_Provided data_
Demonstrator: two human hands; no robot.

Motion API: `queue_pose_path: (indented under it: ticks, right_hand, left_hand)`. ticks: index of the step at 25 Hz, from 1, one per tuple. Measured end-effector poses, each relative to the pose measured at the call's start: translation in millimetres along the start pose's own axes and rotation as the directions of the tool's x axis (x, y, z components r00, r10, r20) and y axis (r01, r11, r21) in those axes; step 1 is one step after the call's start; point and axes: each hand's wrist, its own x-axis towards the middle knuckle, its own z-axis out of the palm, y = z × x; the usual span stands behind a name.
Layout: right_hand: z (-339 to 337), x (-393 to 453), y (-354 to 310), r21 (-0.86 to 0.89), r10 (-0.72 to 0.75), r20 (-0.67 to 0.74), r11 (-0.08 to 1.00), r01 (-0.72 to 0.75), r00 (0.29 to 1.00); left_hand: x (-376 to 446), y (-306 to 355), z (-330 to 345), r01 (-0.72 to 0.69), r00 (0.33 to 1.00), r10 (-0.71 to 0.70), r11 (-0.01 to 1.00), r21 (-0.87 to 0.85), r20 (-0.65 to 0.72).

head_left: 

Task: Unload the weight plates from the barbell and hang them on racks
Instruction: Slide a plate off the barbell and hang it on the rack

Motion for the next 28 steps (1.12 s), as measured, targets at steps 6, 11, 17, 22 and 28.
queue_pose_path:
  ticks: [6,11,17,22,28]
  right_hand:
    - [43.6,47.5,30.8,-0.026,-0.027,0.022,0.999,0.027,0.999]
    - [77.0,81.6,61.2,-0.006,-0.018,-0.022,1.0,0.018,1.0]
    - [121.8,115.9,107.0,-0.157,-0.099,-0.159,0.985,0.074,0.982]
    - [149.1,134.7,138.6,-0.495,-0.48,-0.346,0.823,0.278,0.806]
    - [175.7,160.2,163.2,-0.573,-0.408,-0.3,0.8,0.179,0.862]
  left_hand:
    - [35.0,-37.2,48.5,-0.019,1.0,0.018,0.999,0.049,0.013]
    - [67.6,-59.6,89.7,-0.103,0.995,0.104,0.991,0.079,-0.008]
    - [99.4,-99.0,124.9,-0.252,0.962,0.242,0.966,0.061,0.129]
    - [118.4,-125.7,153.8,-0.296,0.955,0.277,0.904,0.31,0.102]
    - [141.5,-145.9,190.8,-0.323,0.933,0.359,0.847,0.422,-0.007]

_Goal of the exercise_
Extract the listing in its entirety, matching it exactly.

_Expected answer_
Demonstrator: two human hands; no robot.

Motion API: `queue_pose_path: (indented under it: ticks, right_hand, left_hand)`. ticks: index of the step at 25 Hz, from 1, one per tuple. Measured end-effector poses, each relative to the pose measured at the call's start: translation in millimetres along the start pose's own axes and rotation as the directions of the tool's x axis (x, y, z components r00, r10, r20) and y axis (r01, r11, r21) in those axes; step 1 is one step after the call's start; point and axes: each hand's wrist, its own x-axis towards the middle knuckle, its own z-axis out of the palm, y = z × x; the usual span stands behind a name.
Layout: right_hand: z (-339 to 337), x (-393 to 453), y (-354 to 310), r21 (-0.86 to 0.89), r10 (-0.72 to 0.75), r20 (-0.67 to 0.74), r11 (-0.08 to 1.00), r01 (-0.72 to 0.75), r00 (0.29 to 1.00); left_hand: x (-376 to 446), y (-306 to 355), z (-330 to 345), r01 (-0.72 to 0.69), r00 (0.33 to 1.00), r10 (-0.71 to 0.70), r11 (-0.01 to 1.00), r21 (-0.87 to 0.85), r20 (-0.65 to 0.72).

head_left: 

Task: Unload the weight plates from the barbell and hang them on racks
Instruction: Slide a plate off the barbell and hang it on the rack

Motion for the next 28 steps (1.12 s), as measured, targets at steps 6, 11, 17, 22 and 28.
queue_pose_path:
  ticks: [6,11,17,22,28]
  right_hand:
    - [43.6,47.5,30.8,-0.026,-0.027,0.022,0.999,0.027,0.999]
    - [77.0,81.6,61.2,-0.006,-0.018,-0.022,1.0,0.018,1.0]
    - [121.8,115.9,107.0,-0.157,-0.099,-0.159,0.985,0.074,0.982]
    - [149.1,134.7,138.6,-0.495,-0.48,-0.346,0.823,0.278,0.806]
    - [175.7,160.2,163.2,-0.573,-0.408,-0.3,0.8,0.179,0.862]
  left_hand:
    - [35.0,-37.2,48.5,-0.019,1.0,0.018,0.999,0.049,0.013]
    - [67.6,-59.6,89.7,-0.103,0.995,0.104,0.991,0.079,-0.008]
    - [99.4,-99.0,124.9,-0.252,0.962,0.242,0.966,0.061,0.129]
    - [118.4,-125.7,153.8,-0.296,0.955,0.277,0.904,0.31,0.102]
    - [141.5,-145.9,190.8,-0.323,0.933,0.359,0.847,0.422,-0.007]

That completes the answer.